At what size db does it make sense to split into multiple files?

  • Btw - I just blogged about this thread and my two responses (hey - a free blog post for me :)) and asked for any opinions and data on if people have seen a need for this. I'd love to know if what we've been preaching isn't so cut-and-dried after all. See http://www.sqlskills.com/blogs/paul/2008/01/29/SearchEngineQA12ShouldYouCreateMultipleFilesForAUserDBOnAMulticoreBox.aspx.

    Cheers

    Paul Randal
    CEO, SQLskills.com: Check out SQLskills online training!
    Blog:www.SQLskills.com/blogs/paul Twitter: @PaulRandal
    SQL MVP, Microsoft RD, Contributing Editor of TechNet Magazine
    Author of DBCC CHECKDB/repair (and other Storage Engine) code of SQL Server 2005

  • I found another MS page on this. Interesting thing about this page is that is says:

    http://msdn2.microsoft.com/en-us/library/ms187087.aspx

    "Most databases will work well with a single data file and a single transaction log file."

    Could that be any more vauge? How would anyone know if their db "is like most"?

    Thoughts?

  • The problem - as with most advice - is that it's extremely hard to make generalizations. This is both because:

    1) without lots of evidence many people (quite rightly) don't believe sweeping generalizations as they may have been bitten by one in the past

    2) nearly every situation is different so many generalizations are useless

    What I'd love to see, (and I tried to do when at MS, and do on my blog or when teaching classes or conferences) is for people to provide the justification for generalizations, plus some idea of the exceptions and the circumstances under which they arise.

    As for this case, I think we've about done this one to death. The sweeping generalizations here are:

    1) for non-tempdb you usually don't need multiple files, unless you have a very high-end workload of the specific nature I described in my first post (rare)
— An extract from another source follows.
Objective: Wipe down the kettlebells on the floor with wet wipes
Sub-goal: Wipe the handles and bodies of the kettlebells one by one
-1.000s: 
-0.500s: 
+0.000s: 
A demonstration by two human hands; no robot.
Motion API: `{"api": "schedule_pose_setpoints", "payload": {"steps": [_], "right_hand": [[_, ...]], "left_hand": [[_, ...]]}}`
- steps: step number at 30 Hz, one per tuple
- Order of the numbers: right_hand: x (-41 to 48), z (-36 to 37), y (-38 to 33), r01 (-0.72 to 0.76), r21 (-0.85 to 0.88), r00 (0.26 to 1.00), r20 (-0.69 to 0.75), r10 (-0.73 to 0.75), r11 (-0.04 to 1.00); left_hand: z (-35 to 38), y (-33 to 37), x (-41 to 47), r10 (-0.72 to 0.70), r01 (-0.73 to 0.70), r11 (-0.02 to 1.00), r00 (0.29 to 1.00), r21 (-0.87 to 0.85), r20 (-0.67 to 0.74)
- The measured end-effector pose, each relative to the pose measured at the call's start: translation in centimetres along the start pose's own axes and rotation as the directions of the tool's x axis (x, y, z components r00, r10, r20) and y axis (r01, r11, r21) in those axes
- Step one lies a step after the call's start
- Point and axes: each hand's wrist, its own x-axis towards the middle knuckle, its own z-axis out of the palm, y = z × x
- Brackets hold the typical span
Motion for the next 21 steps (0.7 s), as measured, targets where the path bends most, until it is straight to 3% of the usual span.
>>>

    2) for tempdb you usually do, as long as your workload merits it on a multi-core/cpu box

    3) IO vendors may recommend it for increased IO throughput *on their specific hardware*

    4) there exist sweeping generalizations from various sources that dispute all of the above

    Unfortunately Tom, you're not going to get a definitive, authoritative answer to a design/strategy question such as this and you'll continue to find contradictions to anything anyone says here, and even MS contradicting itself (sigh).

    What I would suggest is the following:

    1) go with the majority opinion of the responses here, based on our collective experience with many customers, databases, and workloads

    2) do your own testing, on your own hardware, with your own workload and see what works for you (but beware that testing in a vacuum can prove or disprove anything you want - which is why you see so many contradictory statements)

    Have fun!

    Paul Randal
    CEO, SQLskills.com: Check out SQLskills online training!
    Blog:www.SQLskills.com/blogs/paul Twitter: @PaulRandal
    SQL MVP, Microsoft RD, Contributing Editor of TechNet Magazine
    Author of DBCC CHECKDB/repair (and other Storage Engine) code of SQL Server 2005

  • One last thing on MS - it's a very big company, with lots of groups. Anyone can sponsor a whitepaper, write a blog post/MSDN article/technet article and publish it, or reply on a forum as a visible MS person and it has the 'official stamp' of coming from MS. When I was in the product group I was continually dismayed by the misinformation, bad advice, contradictions, and baseless assertions that I saw coming from MS employees who were just trying to be helpful.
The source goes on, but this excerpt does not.